De geliefden, Waterbrandt en Wintergroen, worden in hun liefde gedwarsboomd, omdat de ouders van het meisje haar willen uithuwelijken aan een rijke oude man. Waterbrandt vertrekt als huurling naar Duitsland, het meisje volgt hem in travestie. Na tal van omzwervingen en avonturen, besluit Waterbrandt naar West-Indië te gaan, hij keert gefortuneerd terug, waarop het stel besluit naar dit `aerdts paradijs’ te vertrekken.
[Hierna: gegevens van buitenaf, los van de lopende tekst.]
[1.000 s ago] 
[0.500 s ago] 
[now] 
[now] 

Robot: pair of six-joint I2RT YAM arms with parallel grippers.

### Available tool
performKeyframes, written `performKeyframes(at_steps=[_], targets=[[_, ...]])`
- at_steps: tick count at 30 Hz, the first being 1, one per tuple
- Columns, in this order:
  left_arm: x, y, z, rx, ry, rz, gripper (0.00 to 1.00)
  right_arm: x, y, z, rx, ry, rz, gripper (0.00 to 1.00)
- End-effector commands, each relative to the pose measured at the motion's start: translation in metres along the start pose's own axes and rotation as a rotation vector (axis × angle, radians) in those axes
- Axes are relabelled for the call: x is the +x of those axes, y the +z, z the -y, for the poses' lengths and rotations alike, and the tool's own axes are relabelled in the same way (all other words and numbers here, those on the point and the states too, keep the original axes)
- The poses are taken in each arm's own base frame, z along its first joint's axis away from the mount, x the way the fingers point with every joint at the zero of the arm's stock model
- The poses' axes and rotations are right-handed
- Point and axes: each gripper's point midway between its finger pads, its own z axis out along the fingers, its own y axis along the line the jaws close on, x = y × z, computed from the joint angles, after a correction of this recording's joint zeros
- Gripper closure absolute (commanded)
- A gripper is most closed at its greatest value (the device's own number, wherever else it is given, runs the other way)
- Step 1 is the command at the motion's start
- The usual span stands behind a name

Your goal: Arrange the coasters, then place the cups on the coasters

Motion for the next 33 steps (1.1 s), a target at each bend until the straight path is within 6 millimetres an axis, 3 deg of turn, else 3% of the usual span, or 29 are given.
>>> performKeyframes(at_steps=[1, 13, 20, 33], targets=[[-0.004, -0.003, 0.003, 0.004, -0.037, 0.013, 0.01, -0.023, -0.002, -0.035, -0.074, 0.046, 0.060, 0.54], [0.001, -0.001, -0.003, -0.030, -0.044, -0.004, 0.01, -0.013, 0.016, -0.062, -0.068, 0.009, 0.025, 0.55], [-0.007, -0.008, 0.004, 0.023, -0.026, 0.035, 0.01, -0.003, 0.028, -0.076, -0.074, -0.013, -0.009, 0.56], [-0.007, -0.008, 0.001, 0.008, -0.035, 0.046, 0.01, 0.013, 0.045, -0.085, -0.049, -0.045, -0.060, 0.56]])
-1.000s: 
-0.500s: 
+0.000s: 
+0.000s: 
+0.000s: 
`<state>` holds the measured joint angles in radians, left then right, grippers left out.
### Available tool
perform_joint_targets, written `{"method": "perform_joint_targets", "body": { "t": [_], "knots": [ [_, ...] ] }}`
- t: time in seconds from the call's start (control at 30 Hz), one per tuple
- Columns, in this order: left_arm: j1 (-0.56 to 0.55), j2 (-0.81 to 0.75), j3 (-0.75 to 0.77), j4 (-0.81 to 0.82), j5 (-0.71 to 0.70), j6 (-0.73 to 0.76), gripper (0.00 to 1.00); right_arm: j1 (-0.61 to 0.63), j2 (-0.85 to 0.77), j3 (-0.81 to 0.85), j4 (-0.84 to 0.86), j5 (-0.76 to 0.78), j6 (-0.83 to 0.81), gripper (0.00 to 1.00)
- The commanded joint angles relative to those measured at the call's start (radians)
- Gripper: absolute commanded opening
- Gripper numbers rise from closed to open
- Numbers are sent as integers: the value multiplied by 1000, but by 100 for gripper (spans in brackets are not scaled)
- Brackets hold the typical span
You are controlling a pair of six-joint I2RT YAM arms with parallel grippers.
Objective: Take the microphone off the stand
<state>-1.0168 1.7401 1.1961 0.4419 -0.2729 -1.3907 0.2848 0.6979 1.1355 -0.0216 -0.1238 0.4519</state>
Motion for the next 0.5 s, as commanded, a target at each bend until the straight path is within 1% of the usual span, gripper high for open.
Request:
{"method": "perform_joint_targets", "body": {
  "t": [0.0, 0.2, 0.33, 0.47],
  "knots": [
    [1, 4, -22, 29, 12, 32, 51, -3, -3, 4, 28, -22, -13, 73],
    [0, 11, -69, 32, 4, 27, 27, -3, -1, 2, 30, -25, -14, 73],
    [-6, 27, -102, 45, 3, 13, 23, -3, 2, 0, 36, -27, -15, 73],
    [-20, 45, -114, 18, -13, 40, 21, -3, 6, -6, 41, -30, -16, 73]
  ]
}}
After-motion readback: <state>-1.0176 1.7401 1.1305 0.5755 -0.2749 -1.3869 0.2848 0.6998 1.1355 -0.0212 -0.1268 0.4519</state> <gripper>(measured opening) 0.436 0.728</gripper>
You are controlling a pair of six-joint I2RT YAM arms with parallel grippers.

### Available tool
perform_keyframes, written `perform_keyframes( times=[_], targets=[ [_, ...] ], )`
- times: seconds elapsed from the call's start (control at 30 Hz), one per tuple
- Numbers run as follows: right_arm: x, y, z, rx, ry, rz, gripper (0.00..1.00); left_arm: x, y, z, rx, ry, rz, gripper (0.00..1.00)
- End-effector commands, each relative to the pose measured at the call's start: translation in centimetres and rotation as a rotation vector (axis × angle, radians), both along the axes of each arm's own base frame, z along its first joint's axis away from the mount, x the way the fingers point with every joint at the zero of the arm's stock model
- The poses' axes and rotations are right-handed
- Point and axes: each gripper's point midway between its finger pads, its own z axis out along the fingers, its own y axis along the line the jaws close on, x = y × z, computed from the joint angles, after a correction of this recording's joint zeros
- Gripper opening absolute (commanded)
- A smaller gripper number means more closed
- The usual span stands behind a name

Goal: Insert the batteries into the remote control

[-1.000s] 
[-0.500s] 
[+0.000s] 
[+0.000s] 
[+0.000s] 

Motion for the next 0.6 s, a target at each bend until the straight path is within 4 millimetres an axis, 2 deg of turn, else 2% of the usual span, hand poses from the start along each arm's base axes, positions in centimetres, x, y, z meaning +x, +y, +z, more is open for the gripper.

Het avonturenverhaal kan geschreven zijn voor het Leidse studentenpubliek, maar richt zich, gezien de gunstige schildering van West-Indië, mogelijk ook op kapitaalkrachtige figuren: het werkje kwam op de markt toen de West-Indische Compagnie bezig was investeerders te zoeken om haar beginkapitaal bijeen te brengen. Het verhaal werd geannoteerd opnieuw uitgebracht door een groep neerlandici-in-opleiding onder leiding van E.K. Grootes in 1984, een uitgave die in 1988 werd herdrukt.